======== Supplied information ========
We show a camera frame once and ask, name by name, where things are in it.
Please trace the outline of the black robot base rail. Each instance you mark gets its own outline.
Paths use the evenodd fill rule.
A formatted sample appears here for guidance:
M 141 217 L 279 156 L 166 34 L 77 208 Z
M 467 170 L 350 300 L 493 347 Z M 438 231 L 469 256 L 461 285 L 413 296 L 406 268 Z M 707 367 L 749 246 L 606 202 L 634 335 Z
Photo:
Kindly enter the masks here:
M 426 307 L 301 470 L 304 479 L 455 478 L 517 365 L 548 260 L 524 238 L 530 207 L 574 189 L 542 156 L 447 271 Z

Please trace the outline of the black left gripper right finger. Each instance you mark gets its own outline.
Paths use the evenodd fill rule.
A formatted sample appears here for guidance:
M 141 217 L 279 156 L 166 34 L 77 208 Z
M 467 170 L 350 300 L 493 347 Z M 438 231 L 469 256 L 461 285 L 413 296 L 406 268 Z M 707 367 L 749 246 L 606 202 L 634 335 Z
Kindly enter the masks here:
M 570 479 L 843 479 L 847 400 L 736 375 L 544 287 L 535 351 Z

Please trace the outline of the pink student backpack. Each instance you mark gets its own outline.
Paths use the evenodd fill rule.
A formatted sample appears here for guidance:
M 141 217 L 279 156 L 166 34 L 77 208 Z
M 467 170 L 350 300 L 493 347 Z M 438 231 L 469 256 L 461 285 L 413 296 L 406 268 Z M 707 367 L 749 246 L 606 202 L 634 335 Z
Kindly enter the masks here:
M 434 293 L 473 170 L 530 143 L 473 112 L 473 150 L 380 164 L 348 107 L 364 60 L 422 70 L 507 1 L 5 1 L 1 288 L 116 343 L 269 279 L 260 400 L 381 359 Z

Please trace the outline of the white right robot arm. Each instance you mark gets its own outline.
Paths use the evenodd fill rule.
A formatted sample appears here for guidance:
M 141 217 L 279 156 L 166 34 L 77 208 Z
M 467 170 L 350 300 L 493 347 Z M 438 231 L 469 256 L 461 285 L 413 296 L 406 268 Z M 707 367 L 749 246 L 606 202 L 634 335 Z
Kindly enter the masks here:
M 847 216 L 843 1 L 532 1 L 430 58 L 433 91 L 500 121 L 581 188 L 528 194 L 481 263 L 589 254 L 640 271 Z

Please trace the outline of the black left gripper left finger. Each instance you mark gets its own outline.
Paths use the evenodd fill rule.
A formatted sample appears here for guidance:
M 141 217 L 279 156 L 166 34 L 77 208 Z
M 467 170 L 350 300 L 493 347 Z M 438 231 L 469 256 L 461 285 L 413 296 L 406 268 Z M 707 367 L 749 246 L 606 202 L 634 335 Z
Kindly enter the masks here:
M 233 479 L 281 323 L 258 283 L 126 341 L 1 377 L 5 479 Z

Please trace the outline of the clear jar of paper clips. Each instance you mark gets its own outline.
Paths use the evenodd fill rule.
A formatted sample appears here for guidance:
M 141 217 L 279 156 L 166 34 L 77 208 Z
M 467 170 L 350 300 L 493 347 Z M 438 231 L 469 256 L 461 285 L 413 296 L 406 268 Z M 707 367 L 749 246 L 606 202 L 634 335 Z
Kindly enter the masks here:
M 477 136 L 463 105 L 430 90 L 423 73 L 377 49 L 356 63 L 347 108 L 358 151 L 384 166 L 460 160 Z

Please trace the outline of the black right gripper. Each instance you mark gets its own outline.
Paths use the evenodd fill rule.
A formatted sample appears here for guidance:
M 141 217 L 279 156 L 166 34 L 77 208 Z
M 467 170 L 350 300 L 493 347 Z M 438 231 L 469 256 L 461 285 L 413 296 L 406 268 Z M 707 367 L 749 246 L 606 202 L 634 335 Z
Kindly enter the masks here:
========
The response should be an exact copy of all the records above.

We show a camera frame once and ask, name by name, where things are in it.
Please trace the outline of the black robot base rail. Each instance you mark gets its own outline.
Paths use the evenodd fill rule.
A formatted sample appears here for guidance:
M 141 217 L 279 156 L 166 34 L 77 208 Z
M 467 170 L 350 300 L 493 347 Z M 438 231 L 469 256 L 461 285 L 413 296 L 406 268 Z M 707 367 L 749 246 L 606 202 L 634 335 Z
Photo:
Kindly enter the masks here:
M 426 307 L 301 470 L 304 479 L 455 478 L 517 365 L 548 260 L 524 238 L 530 207 L 574 189 L 542 156 L 447 271 Z

Please trace the outline of the black left gripper right finger. Each instance you mark gets its own outline.
Paths use the evenodd fill rule.
A formatted sample appears here for guidance:
M 141 217 L 279 156 L 166 34 L 77 208 Z
M 467 170 L 350 300 L 493 347 Z M 438 231 L 469 256 L 461 285 L 413 296 L 406 268 Z M 707 367 L 749 246 L 606 202 L 634 335 Z
Kindly enter the masks here:
M 570 479 L 843 479 L 847 400 L 736 375 L 544 287 L 535 351 Z

Please trace the outline of the pink student backpack. Each instance you mark gets its own outline.
Paths use the evenodd fill rule.
A formatted sample appears here for guidance:
M 141 217 L 279 156 L 166 34 L 77 208 Z
M 467 170 L 350 300 L 493 347 Z M 438 231 L 469 256 L 461 285 L 413 296 L 406 268 Z M 707 367 L 749 246 L 606 202 L 634 335 Z
Kindly enter the masks here:
M 434 293 L 473 170 L 530 143 L 473 112 L 473 150 L 380 164 L 348 107 L 364 60 L 422 70 L 507 1 L 5 1 L 1 288 L 116 343 L 269 279 L 260 400 L 381 359 Z

Please trace the outline of the white right robot arm. Each instance you mark gets its own outline.
Paths use the evenodd fill rule.
A formatted sample appears here for guidance:
M 141 217 L 279 156 L 166 34 L 77 208 Z
M 467 170 L 350 300 L 493 347 Z M 438 231 L 469 256 L 461 285 L 413 296 L 406 268 Z M 707 367 L 749 246 L 606 202 L 634 335 Z
Kindly enter the masks here:
M 847 216 L 843 1 L 532 1 L 430 58 L 433 91 L 500 121 L 581 188 L 528 194 L 481 263 L 589 254 L 640 271 Z

Please trace the outline of the black left gripper left finger. Each instance you mark gets its own outline.
Paths use the evenodd fill rule.
A formatted sample appears here for guidance:
M 141 217 L 279 156 L 166 34 L 77 208 Z
M 467 170 L 350 300 L 493 347 Z M 438 231 L 469 256 L 461 285 L 413 296 L 406 268 Z M 707 367 L 749 246 L 606 202 L 634 335 Z
Kindly enter the masks here:
M 233 479 L 281 323 L 258 283 L 126 341 L 1 377 L 5 479 Z

Please trace the outline of the clear jar of paper clips. Each instance you mark gets its own outline.
Paths use the evenodd fill rule.
A formatted sample appears here for guidance:
M 141 217 L 279 156 L 166 34 L 77 208 Z
M 467 170 L 350 300 L 493 347 Z M 438 231 L 469 256 L 461 285 L 413 296 L 406 268 Z M 707 367 L 749 246 L 606 202 L 634 335 Z
Kindly enter the masks here:
M 477 136 L 463 105 L 430 90 L 423 73 L 377 49 L 356 63 L 347 108 L 358 151 L 384 166 L 460 160 Z

Please trace the outline of the black right gripper. Each instance you mark gets its own outline.
Paths use the evenodd fill rule.
A formatted sample appears here for guidance:
M 141 217 L 279 156 L 166 34 L 77 208 Z
M 467 170 L 350 300 L 493 347 Z M 438 231 L 469 256 L 461 285 L 413 296 L 406 268 Z M 707 367 L 749 246 L 606 202 L 634 335 Z
Kindly enter the masks here:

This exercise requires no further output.